Послали Тоню, сестру мою старшую, как - то травы корове серпом нарезать. Резала, резала, задумалась и пластанула по мизинцу. Кровь хлещет, траву бросила, домой, а дома дед один. Испугался, забегал, схватил бутылочку с йодом и залил все. Она ревет, он лбет, мы сбежались,  суетимся тут. Так на всю жизнь шрам и остался. Брату моему, старшему, Жене, тоже не повезло. За заводиком, расскажу про него, через дорогу, была школа – такой же как у нас двухэтажный барак. Во дворе качели. Как то один он туда смотался, раскачался и не удержался. Левую руку в локте сломал, так всю жизнь с ней и прожил.
В совхозе построили маленький дрожжевой заводик, для подкормки скотины,  дед и был его директором. Он, да двое рабочих, вот и весь завод. Ну какой это заводик – я помню два или три чана, мне казались большими, в которые что-то заваливали и водой заливали и бродило, мы в них, пустых, в прятки играли. Когда зальют, тут мы смотрим, как там пузыри бегают, что еще внутри было и не помню. Рядом солодовня, солод делали, там хорошо пахло. На чердаке сушили – веники, бабушка травница была, все свои травки тоже там сушила.
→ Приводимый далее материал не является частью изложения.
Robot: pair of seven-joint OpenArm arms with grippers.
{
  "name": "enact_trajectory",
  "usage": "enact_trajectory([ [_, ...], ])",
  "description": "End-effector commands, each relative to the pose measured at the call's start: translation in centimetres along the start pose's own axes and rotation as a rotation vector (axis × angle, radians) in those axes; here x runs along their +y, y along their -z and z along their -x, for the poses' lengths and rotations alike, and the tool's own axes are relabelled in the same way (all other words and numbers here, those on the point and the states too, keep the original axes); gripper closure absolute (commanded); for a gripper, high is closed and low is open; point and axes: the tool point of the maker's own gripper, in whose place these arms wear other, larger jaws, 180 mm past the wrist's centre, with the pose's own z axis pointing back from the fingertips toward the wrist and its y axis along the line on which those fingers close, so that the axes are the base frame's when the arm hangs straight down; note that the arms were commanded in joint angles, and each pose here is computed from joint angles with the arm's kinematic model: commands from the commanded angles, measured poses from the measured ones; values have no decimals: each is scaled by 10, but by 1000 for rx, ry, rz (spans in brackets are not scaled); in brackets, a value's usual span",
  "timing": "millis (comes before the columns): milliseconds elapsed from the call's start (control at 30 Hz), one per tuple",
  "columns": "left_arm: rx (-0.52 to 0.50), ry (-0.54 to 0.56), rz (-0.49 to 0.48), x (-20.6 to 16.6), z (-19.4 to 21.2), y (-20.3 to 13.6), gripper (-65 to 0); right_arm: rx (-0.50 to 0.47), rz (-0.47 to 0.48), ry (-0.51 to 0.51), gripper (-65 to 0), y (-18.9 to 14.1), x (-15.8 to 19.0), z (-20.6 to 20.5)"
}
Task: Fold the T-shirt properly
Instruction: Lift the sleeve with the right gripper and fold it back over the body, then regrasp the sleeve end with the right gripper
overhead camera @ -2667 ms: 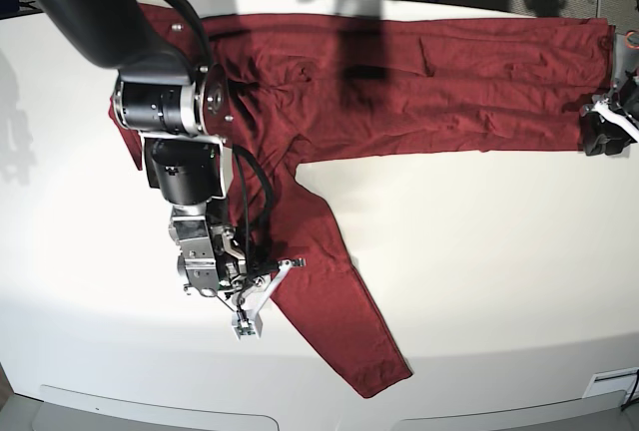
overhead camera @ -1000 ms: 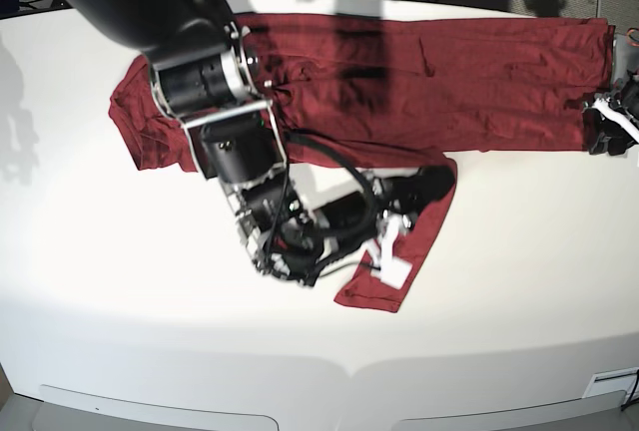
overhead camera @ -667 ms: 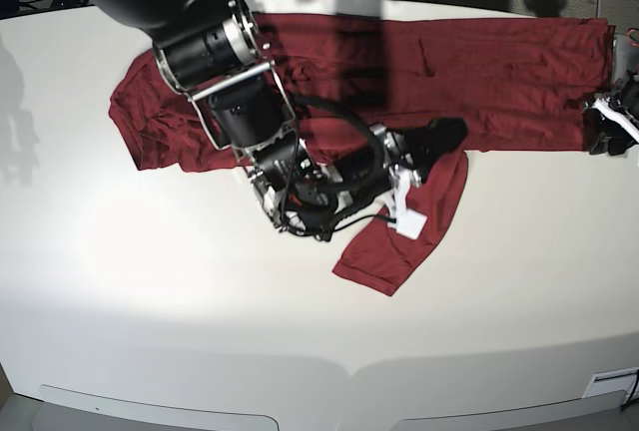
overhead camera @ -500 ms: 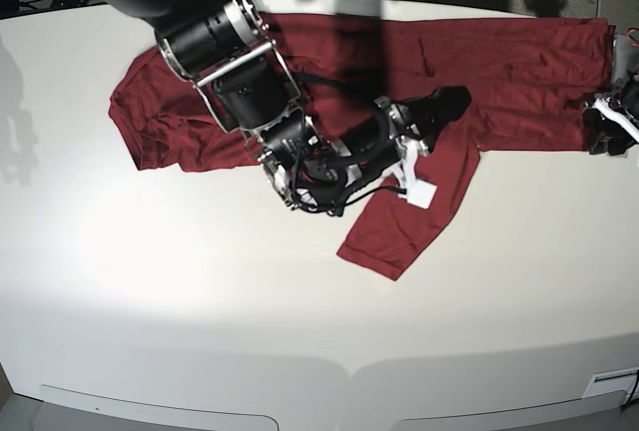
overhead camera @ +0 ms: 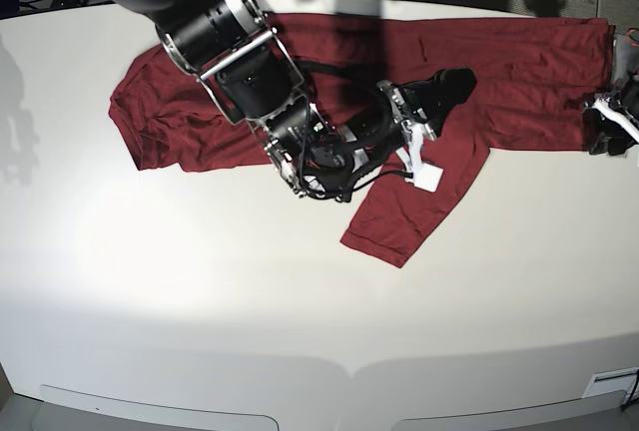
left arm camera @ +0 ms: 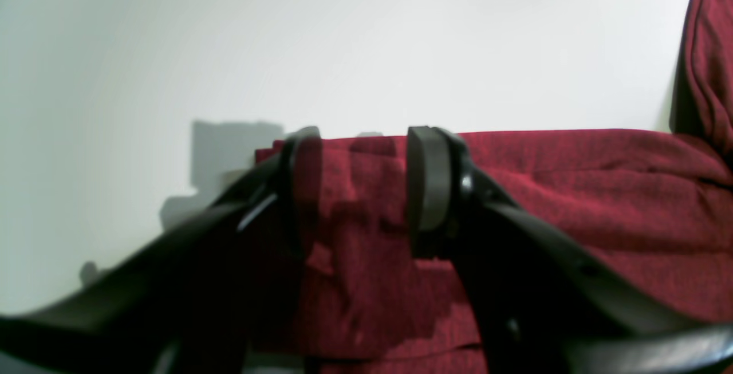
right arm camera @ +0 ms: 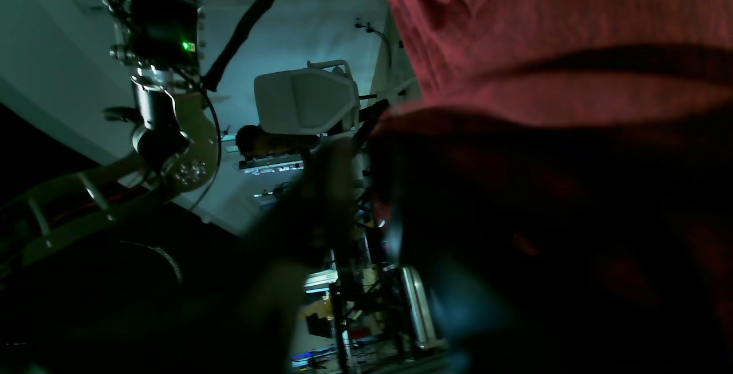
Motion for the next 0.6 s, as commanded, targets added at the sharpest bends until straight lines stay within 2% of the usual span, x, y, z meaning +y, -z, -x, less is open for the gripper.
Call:
enact_trajectory([
  [0, -51, 20, -7, 7, -20, -4, -241, -24, -25, -49, -202, -5, 16, -19],
  [67, -51, 20, -7, 7, -20, -3, -241, -25, -19, -59, -260, -7, 18, -23],
  [133, -51, 20, -7, 7, -20, -3, -241, -25, -11, -74, -286, -11, 21, -29],
  [367, -51, 20, -7, 7, -20, -3, -241, -32, 41, -166, -286, -32, 40, -62],
  [433, -51, 20, -7, 7, -20, -3, -241, -121, 46, -193, -286, -39, 49, -86],
  [467, -51, 20, -7, 7, -20, -3, -241, -161, 72, -209, -286, -43, 49, -98],
  [567, -51, 20, -7, 7, -20, -3, -241, -261, 280, -272, -286, -71, 24, -126],
])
Больше всего нам нравилось на   крыше заводика сидеть. Крыша была деревянная, а тетя Зоя работала в городе, изучала  коррозию стали. Были у нее образцы, размером примерно 3х10 см, толщиной миллиметр, сверху дырка. Образцы эти были или покрашены или оцинкованы. И она их на крыше на гвоздики прибивала и испытания проводила.
Самый хулиганистый у нас Славка, дяди Вовин,  был. Пошли,  говорит на крышу, ну пошли. Он наотдирает эти пластинки, раздаст нам , кто дальше закинет.  Мы довольны, швыряем их в огород, в картошку. Летят, блестят, на душе радость, пока тетя Зоя не приехала. За голову схватилась, и с хворостиной за нами, но потихоньку так,  для приличия.
Дом стоял на главной дороге, шла она от Сибирского тракта, и заканчивалась клубом, в котором и правление совхоза было. Туда мы бегали кино смотреть. Но не только мы. Рядом с совхозом был лагерь румын военнопленных. Они в полях совхозных и работали. Как новое кино, сначала все местные посмотрят, потом их колоннами погонят по дороге и в клуб, тоже посмотреть. Как они жили, мы конечно не знали, но в воскресенье пойдем в лес, там озерко небольшое было, где и купались, выйдешь на пригорок, там их лагерь видно. Иногда встанут в круг, руки друг другу на плечи положат и танцуют так кругом под губную гармошку. Не знаю почему, но у всех пацанов в деревне, нас немного было, всех знали,  было по губной гармошке,  и у нас на семью своя была. Правда, никто и не научился на ней играть. Потом куда то пропала., Когда стал взрослым,  новую купил, тоже не научился   и она пропала. Такое видно у губных гармошек свойство.
Вот так все лето и жили, до школы. У нас в семье две сестры, два брата. Отец смуглый, волосы кудрявые, средние брат и сестра в него, мы со старшей сестрой русые, в мать. Вот брат с сестрой загорали до черноты.  Сидим как-то у дома на скамейке, в трусах одних, едут мужик с бабой на телеге. Увидела брата и кричит – «Эй, парень, эадубел, ты совсем задубел». А мы и не понимаем о чем она.
Вот так и жили мы, пока дед не умер, мне было семь лет. Бабушка переехала в город, к тете Зое, а в совхоз я потом поехал, когда мне стукнуло 14, срок дяде Косте кончился, он вернулся, устроился на работу в совхозе прорабом и начал строить свой дом.